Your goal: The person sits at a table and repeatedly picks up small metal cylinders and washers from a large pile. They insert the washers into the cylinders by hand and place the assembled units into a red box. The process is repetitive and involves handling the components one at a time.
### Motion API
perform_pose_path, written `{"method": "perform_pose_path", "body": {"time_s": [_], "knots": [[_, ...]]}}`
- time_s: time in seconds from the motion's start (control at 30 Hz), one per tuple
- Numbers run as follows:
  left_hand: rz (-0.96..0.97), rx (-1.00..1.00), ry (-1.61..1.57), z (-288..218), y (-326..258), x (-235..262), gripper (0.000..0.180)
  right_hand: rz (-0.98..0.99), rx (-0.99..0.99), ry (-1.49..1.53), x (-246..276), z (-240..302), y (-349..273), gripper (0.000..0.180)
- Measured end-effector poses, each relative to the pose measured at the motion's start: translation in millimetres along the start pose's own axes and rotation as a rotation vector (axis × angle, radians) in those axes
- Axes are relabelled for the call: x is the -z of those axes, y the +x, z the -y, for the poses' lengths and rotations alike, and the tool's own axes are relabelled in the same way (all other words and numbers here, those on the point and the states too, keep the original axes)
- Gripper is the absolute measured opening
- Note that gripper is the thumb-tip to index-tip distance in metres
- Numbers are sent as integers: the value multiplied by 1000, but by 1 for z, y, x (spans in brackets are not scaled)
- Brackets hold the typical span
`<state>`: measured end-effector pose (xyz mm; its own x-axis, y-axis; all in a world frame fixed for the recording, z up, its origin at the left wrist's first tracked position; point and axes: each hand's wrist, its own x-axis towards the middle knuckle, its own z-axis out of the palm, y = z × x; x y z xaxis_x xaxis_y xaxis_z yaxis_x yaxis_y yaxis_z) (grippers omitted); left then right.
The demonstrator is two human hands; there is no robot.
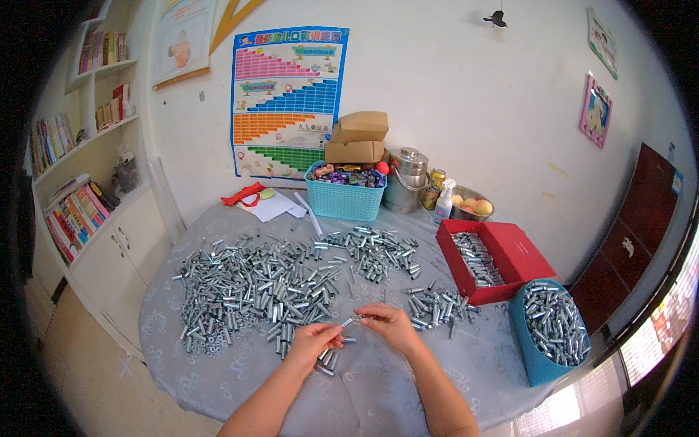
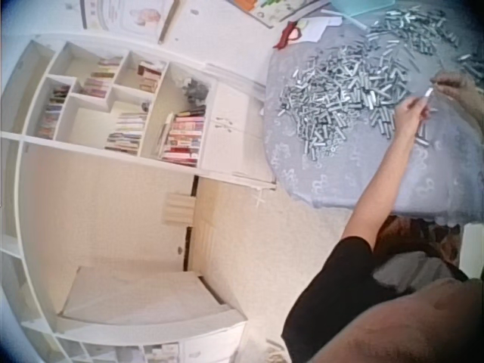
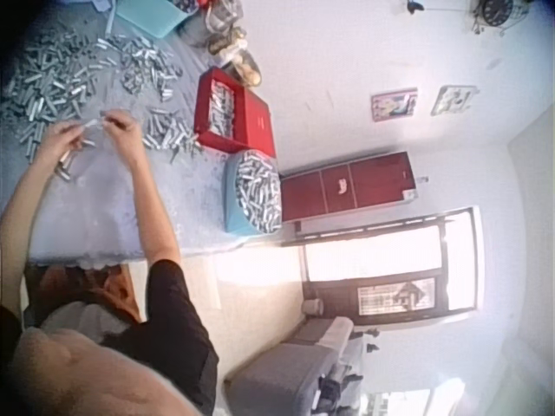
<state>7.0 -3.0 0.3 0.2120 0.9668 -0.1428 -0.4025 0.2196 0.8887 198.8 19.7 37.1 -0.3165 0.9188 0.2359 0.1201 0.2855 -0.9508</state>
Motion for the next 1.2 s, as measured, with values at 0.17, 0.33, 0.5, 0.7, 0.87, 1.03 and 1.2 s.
{"method": "perform_pose_path", "body": {"time_s": [0.17,0.33,0.5,0.7,0.87,1.03,1.2], "knots": [[26,-16,74,-4,-2,0,20,-18,55,-142,1,6,-3,20],[73,-42,100,-3,-3,-1,19,-12,82,-226,2,11,-6,16],[49,-158,311,-7,-9,-11,18,4,-116,-269,8,-7,-6,26],[16,-263,353,-5,-8,-11,17,-21,-171,-150,4,-10,-6,27],[-21,-232,283,-3,-5,-8,17,20,-115,136,0,-4,-6,20],[-3,-253,320,-3,-4,-8,17,19,-9,91,1,-7,-7,16],[14,-214,310,-3,-4,-7,16,41,-40,-183,2,-1,-7,17]]}}
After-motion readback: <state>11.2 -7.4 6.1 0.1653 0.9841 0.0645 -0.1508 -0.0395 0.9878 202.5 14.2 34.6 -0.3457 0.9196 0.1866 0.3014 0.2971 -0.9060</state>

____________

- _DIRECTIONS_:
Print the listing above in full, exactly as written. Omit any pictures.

- _RESULT OF THE EXERCISE_:
Your goal: The person sits at a table and repeatedly picks up small metal cylinders and washers from a large pile. They insert the washers into the cylinders by hand and place the assembled units into a red box. The process is repetitive and involves handling the components one at a time.
### Motion API
perform_pose_path, written `{"method": "perform_pose_path", "body": {"time_s": [_], "knots": [[_, ...]]}}`
- time_s: time in seconds from the motion's start (control at 30 Hz), one per tuple
- Numbers run as follows:
  left_hand: rz (-0.96..0.97), rx (-1.00..1.00), ry (-1.61..1.57), z (-288..218), y (-326..258), x (-235..262), gripper (0.000..0.180)
  right_hand: rz (-0.98..0.99), rx (-0.99..0.99), ry (-1.49..1.53), x (-246..276), z (-240..302), y (-349..273), gripper (0.000..0.180)
- Measured end-effector poses, each relative to the pose measured at the motion's start: translation in millimetres along the start pose's own axes and rotation as a rotation vector (axis × angle, radians) in those axes
- Axes are relabelled for the call: x is the -z of those axes, y the +x, z the -y, for the poses' lengths and rotations alike, and the tool's own axes are relabelled in the same way (all other words and numbers here, those on the point and the states too, keep the original axes)
- Gripper is the absolute measured opening
- Note that gripper is the thumb-tip to index-tip distance in metres
- Numbers are sent as integers: the value multiplied by 1000, but by 1 for z, y, x (spans in brackets are not scaled)
- Brackets hold the typical span
`<state>`: measured end-effector pose (xyz mm; its own x-axis, y-axis; all in a world frame fixed for the recording, z up, its origin at the left wrist's first tracked position; point and axes: each hand's wrist, its own x-axis towards the middle knuckle, its own z-axis out of the palm, y = z × x; x y z xaxis_x xaxis_y xaxis_z yaxis_x yaxis_y yaxis_z) (grippers omitted); left then right.
The demonstrator is two human hands; there is no robot.
<state>7.0 -3.0 0.3 0.2120 0.9668 -0.1428 -0.4025 0.2196 0.8887 198.8 19.7 37.1 -0.3165 0.9188 0.2359 0.1201 0.2855 -0.9508</state>
Motion for the next 1.2 s, as measured, with values at 0.17, 0.33, 0.5, 0.7, 0.87, 1.03 and 1.2 s.
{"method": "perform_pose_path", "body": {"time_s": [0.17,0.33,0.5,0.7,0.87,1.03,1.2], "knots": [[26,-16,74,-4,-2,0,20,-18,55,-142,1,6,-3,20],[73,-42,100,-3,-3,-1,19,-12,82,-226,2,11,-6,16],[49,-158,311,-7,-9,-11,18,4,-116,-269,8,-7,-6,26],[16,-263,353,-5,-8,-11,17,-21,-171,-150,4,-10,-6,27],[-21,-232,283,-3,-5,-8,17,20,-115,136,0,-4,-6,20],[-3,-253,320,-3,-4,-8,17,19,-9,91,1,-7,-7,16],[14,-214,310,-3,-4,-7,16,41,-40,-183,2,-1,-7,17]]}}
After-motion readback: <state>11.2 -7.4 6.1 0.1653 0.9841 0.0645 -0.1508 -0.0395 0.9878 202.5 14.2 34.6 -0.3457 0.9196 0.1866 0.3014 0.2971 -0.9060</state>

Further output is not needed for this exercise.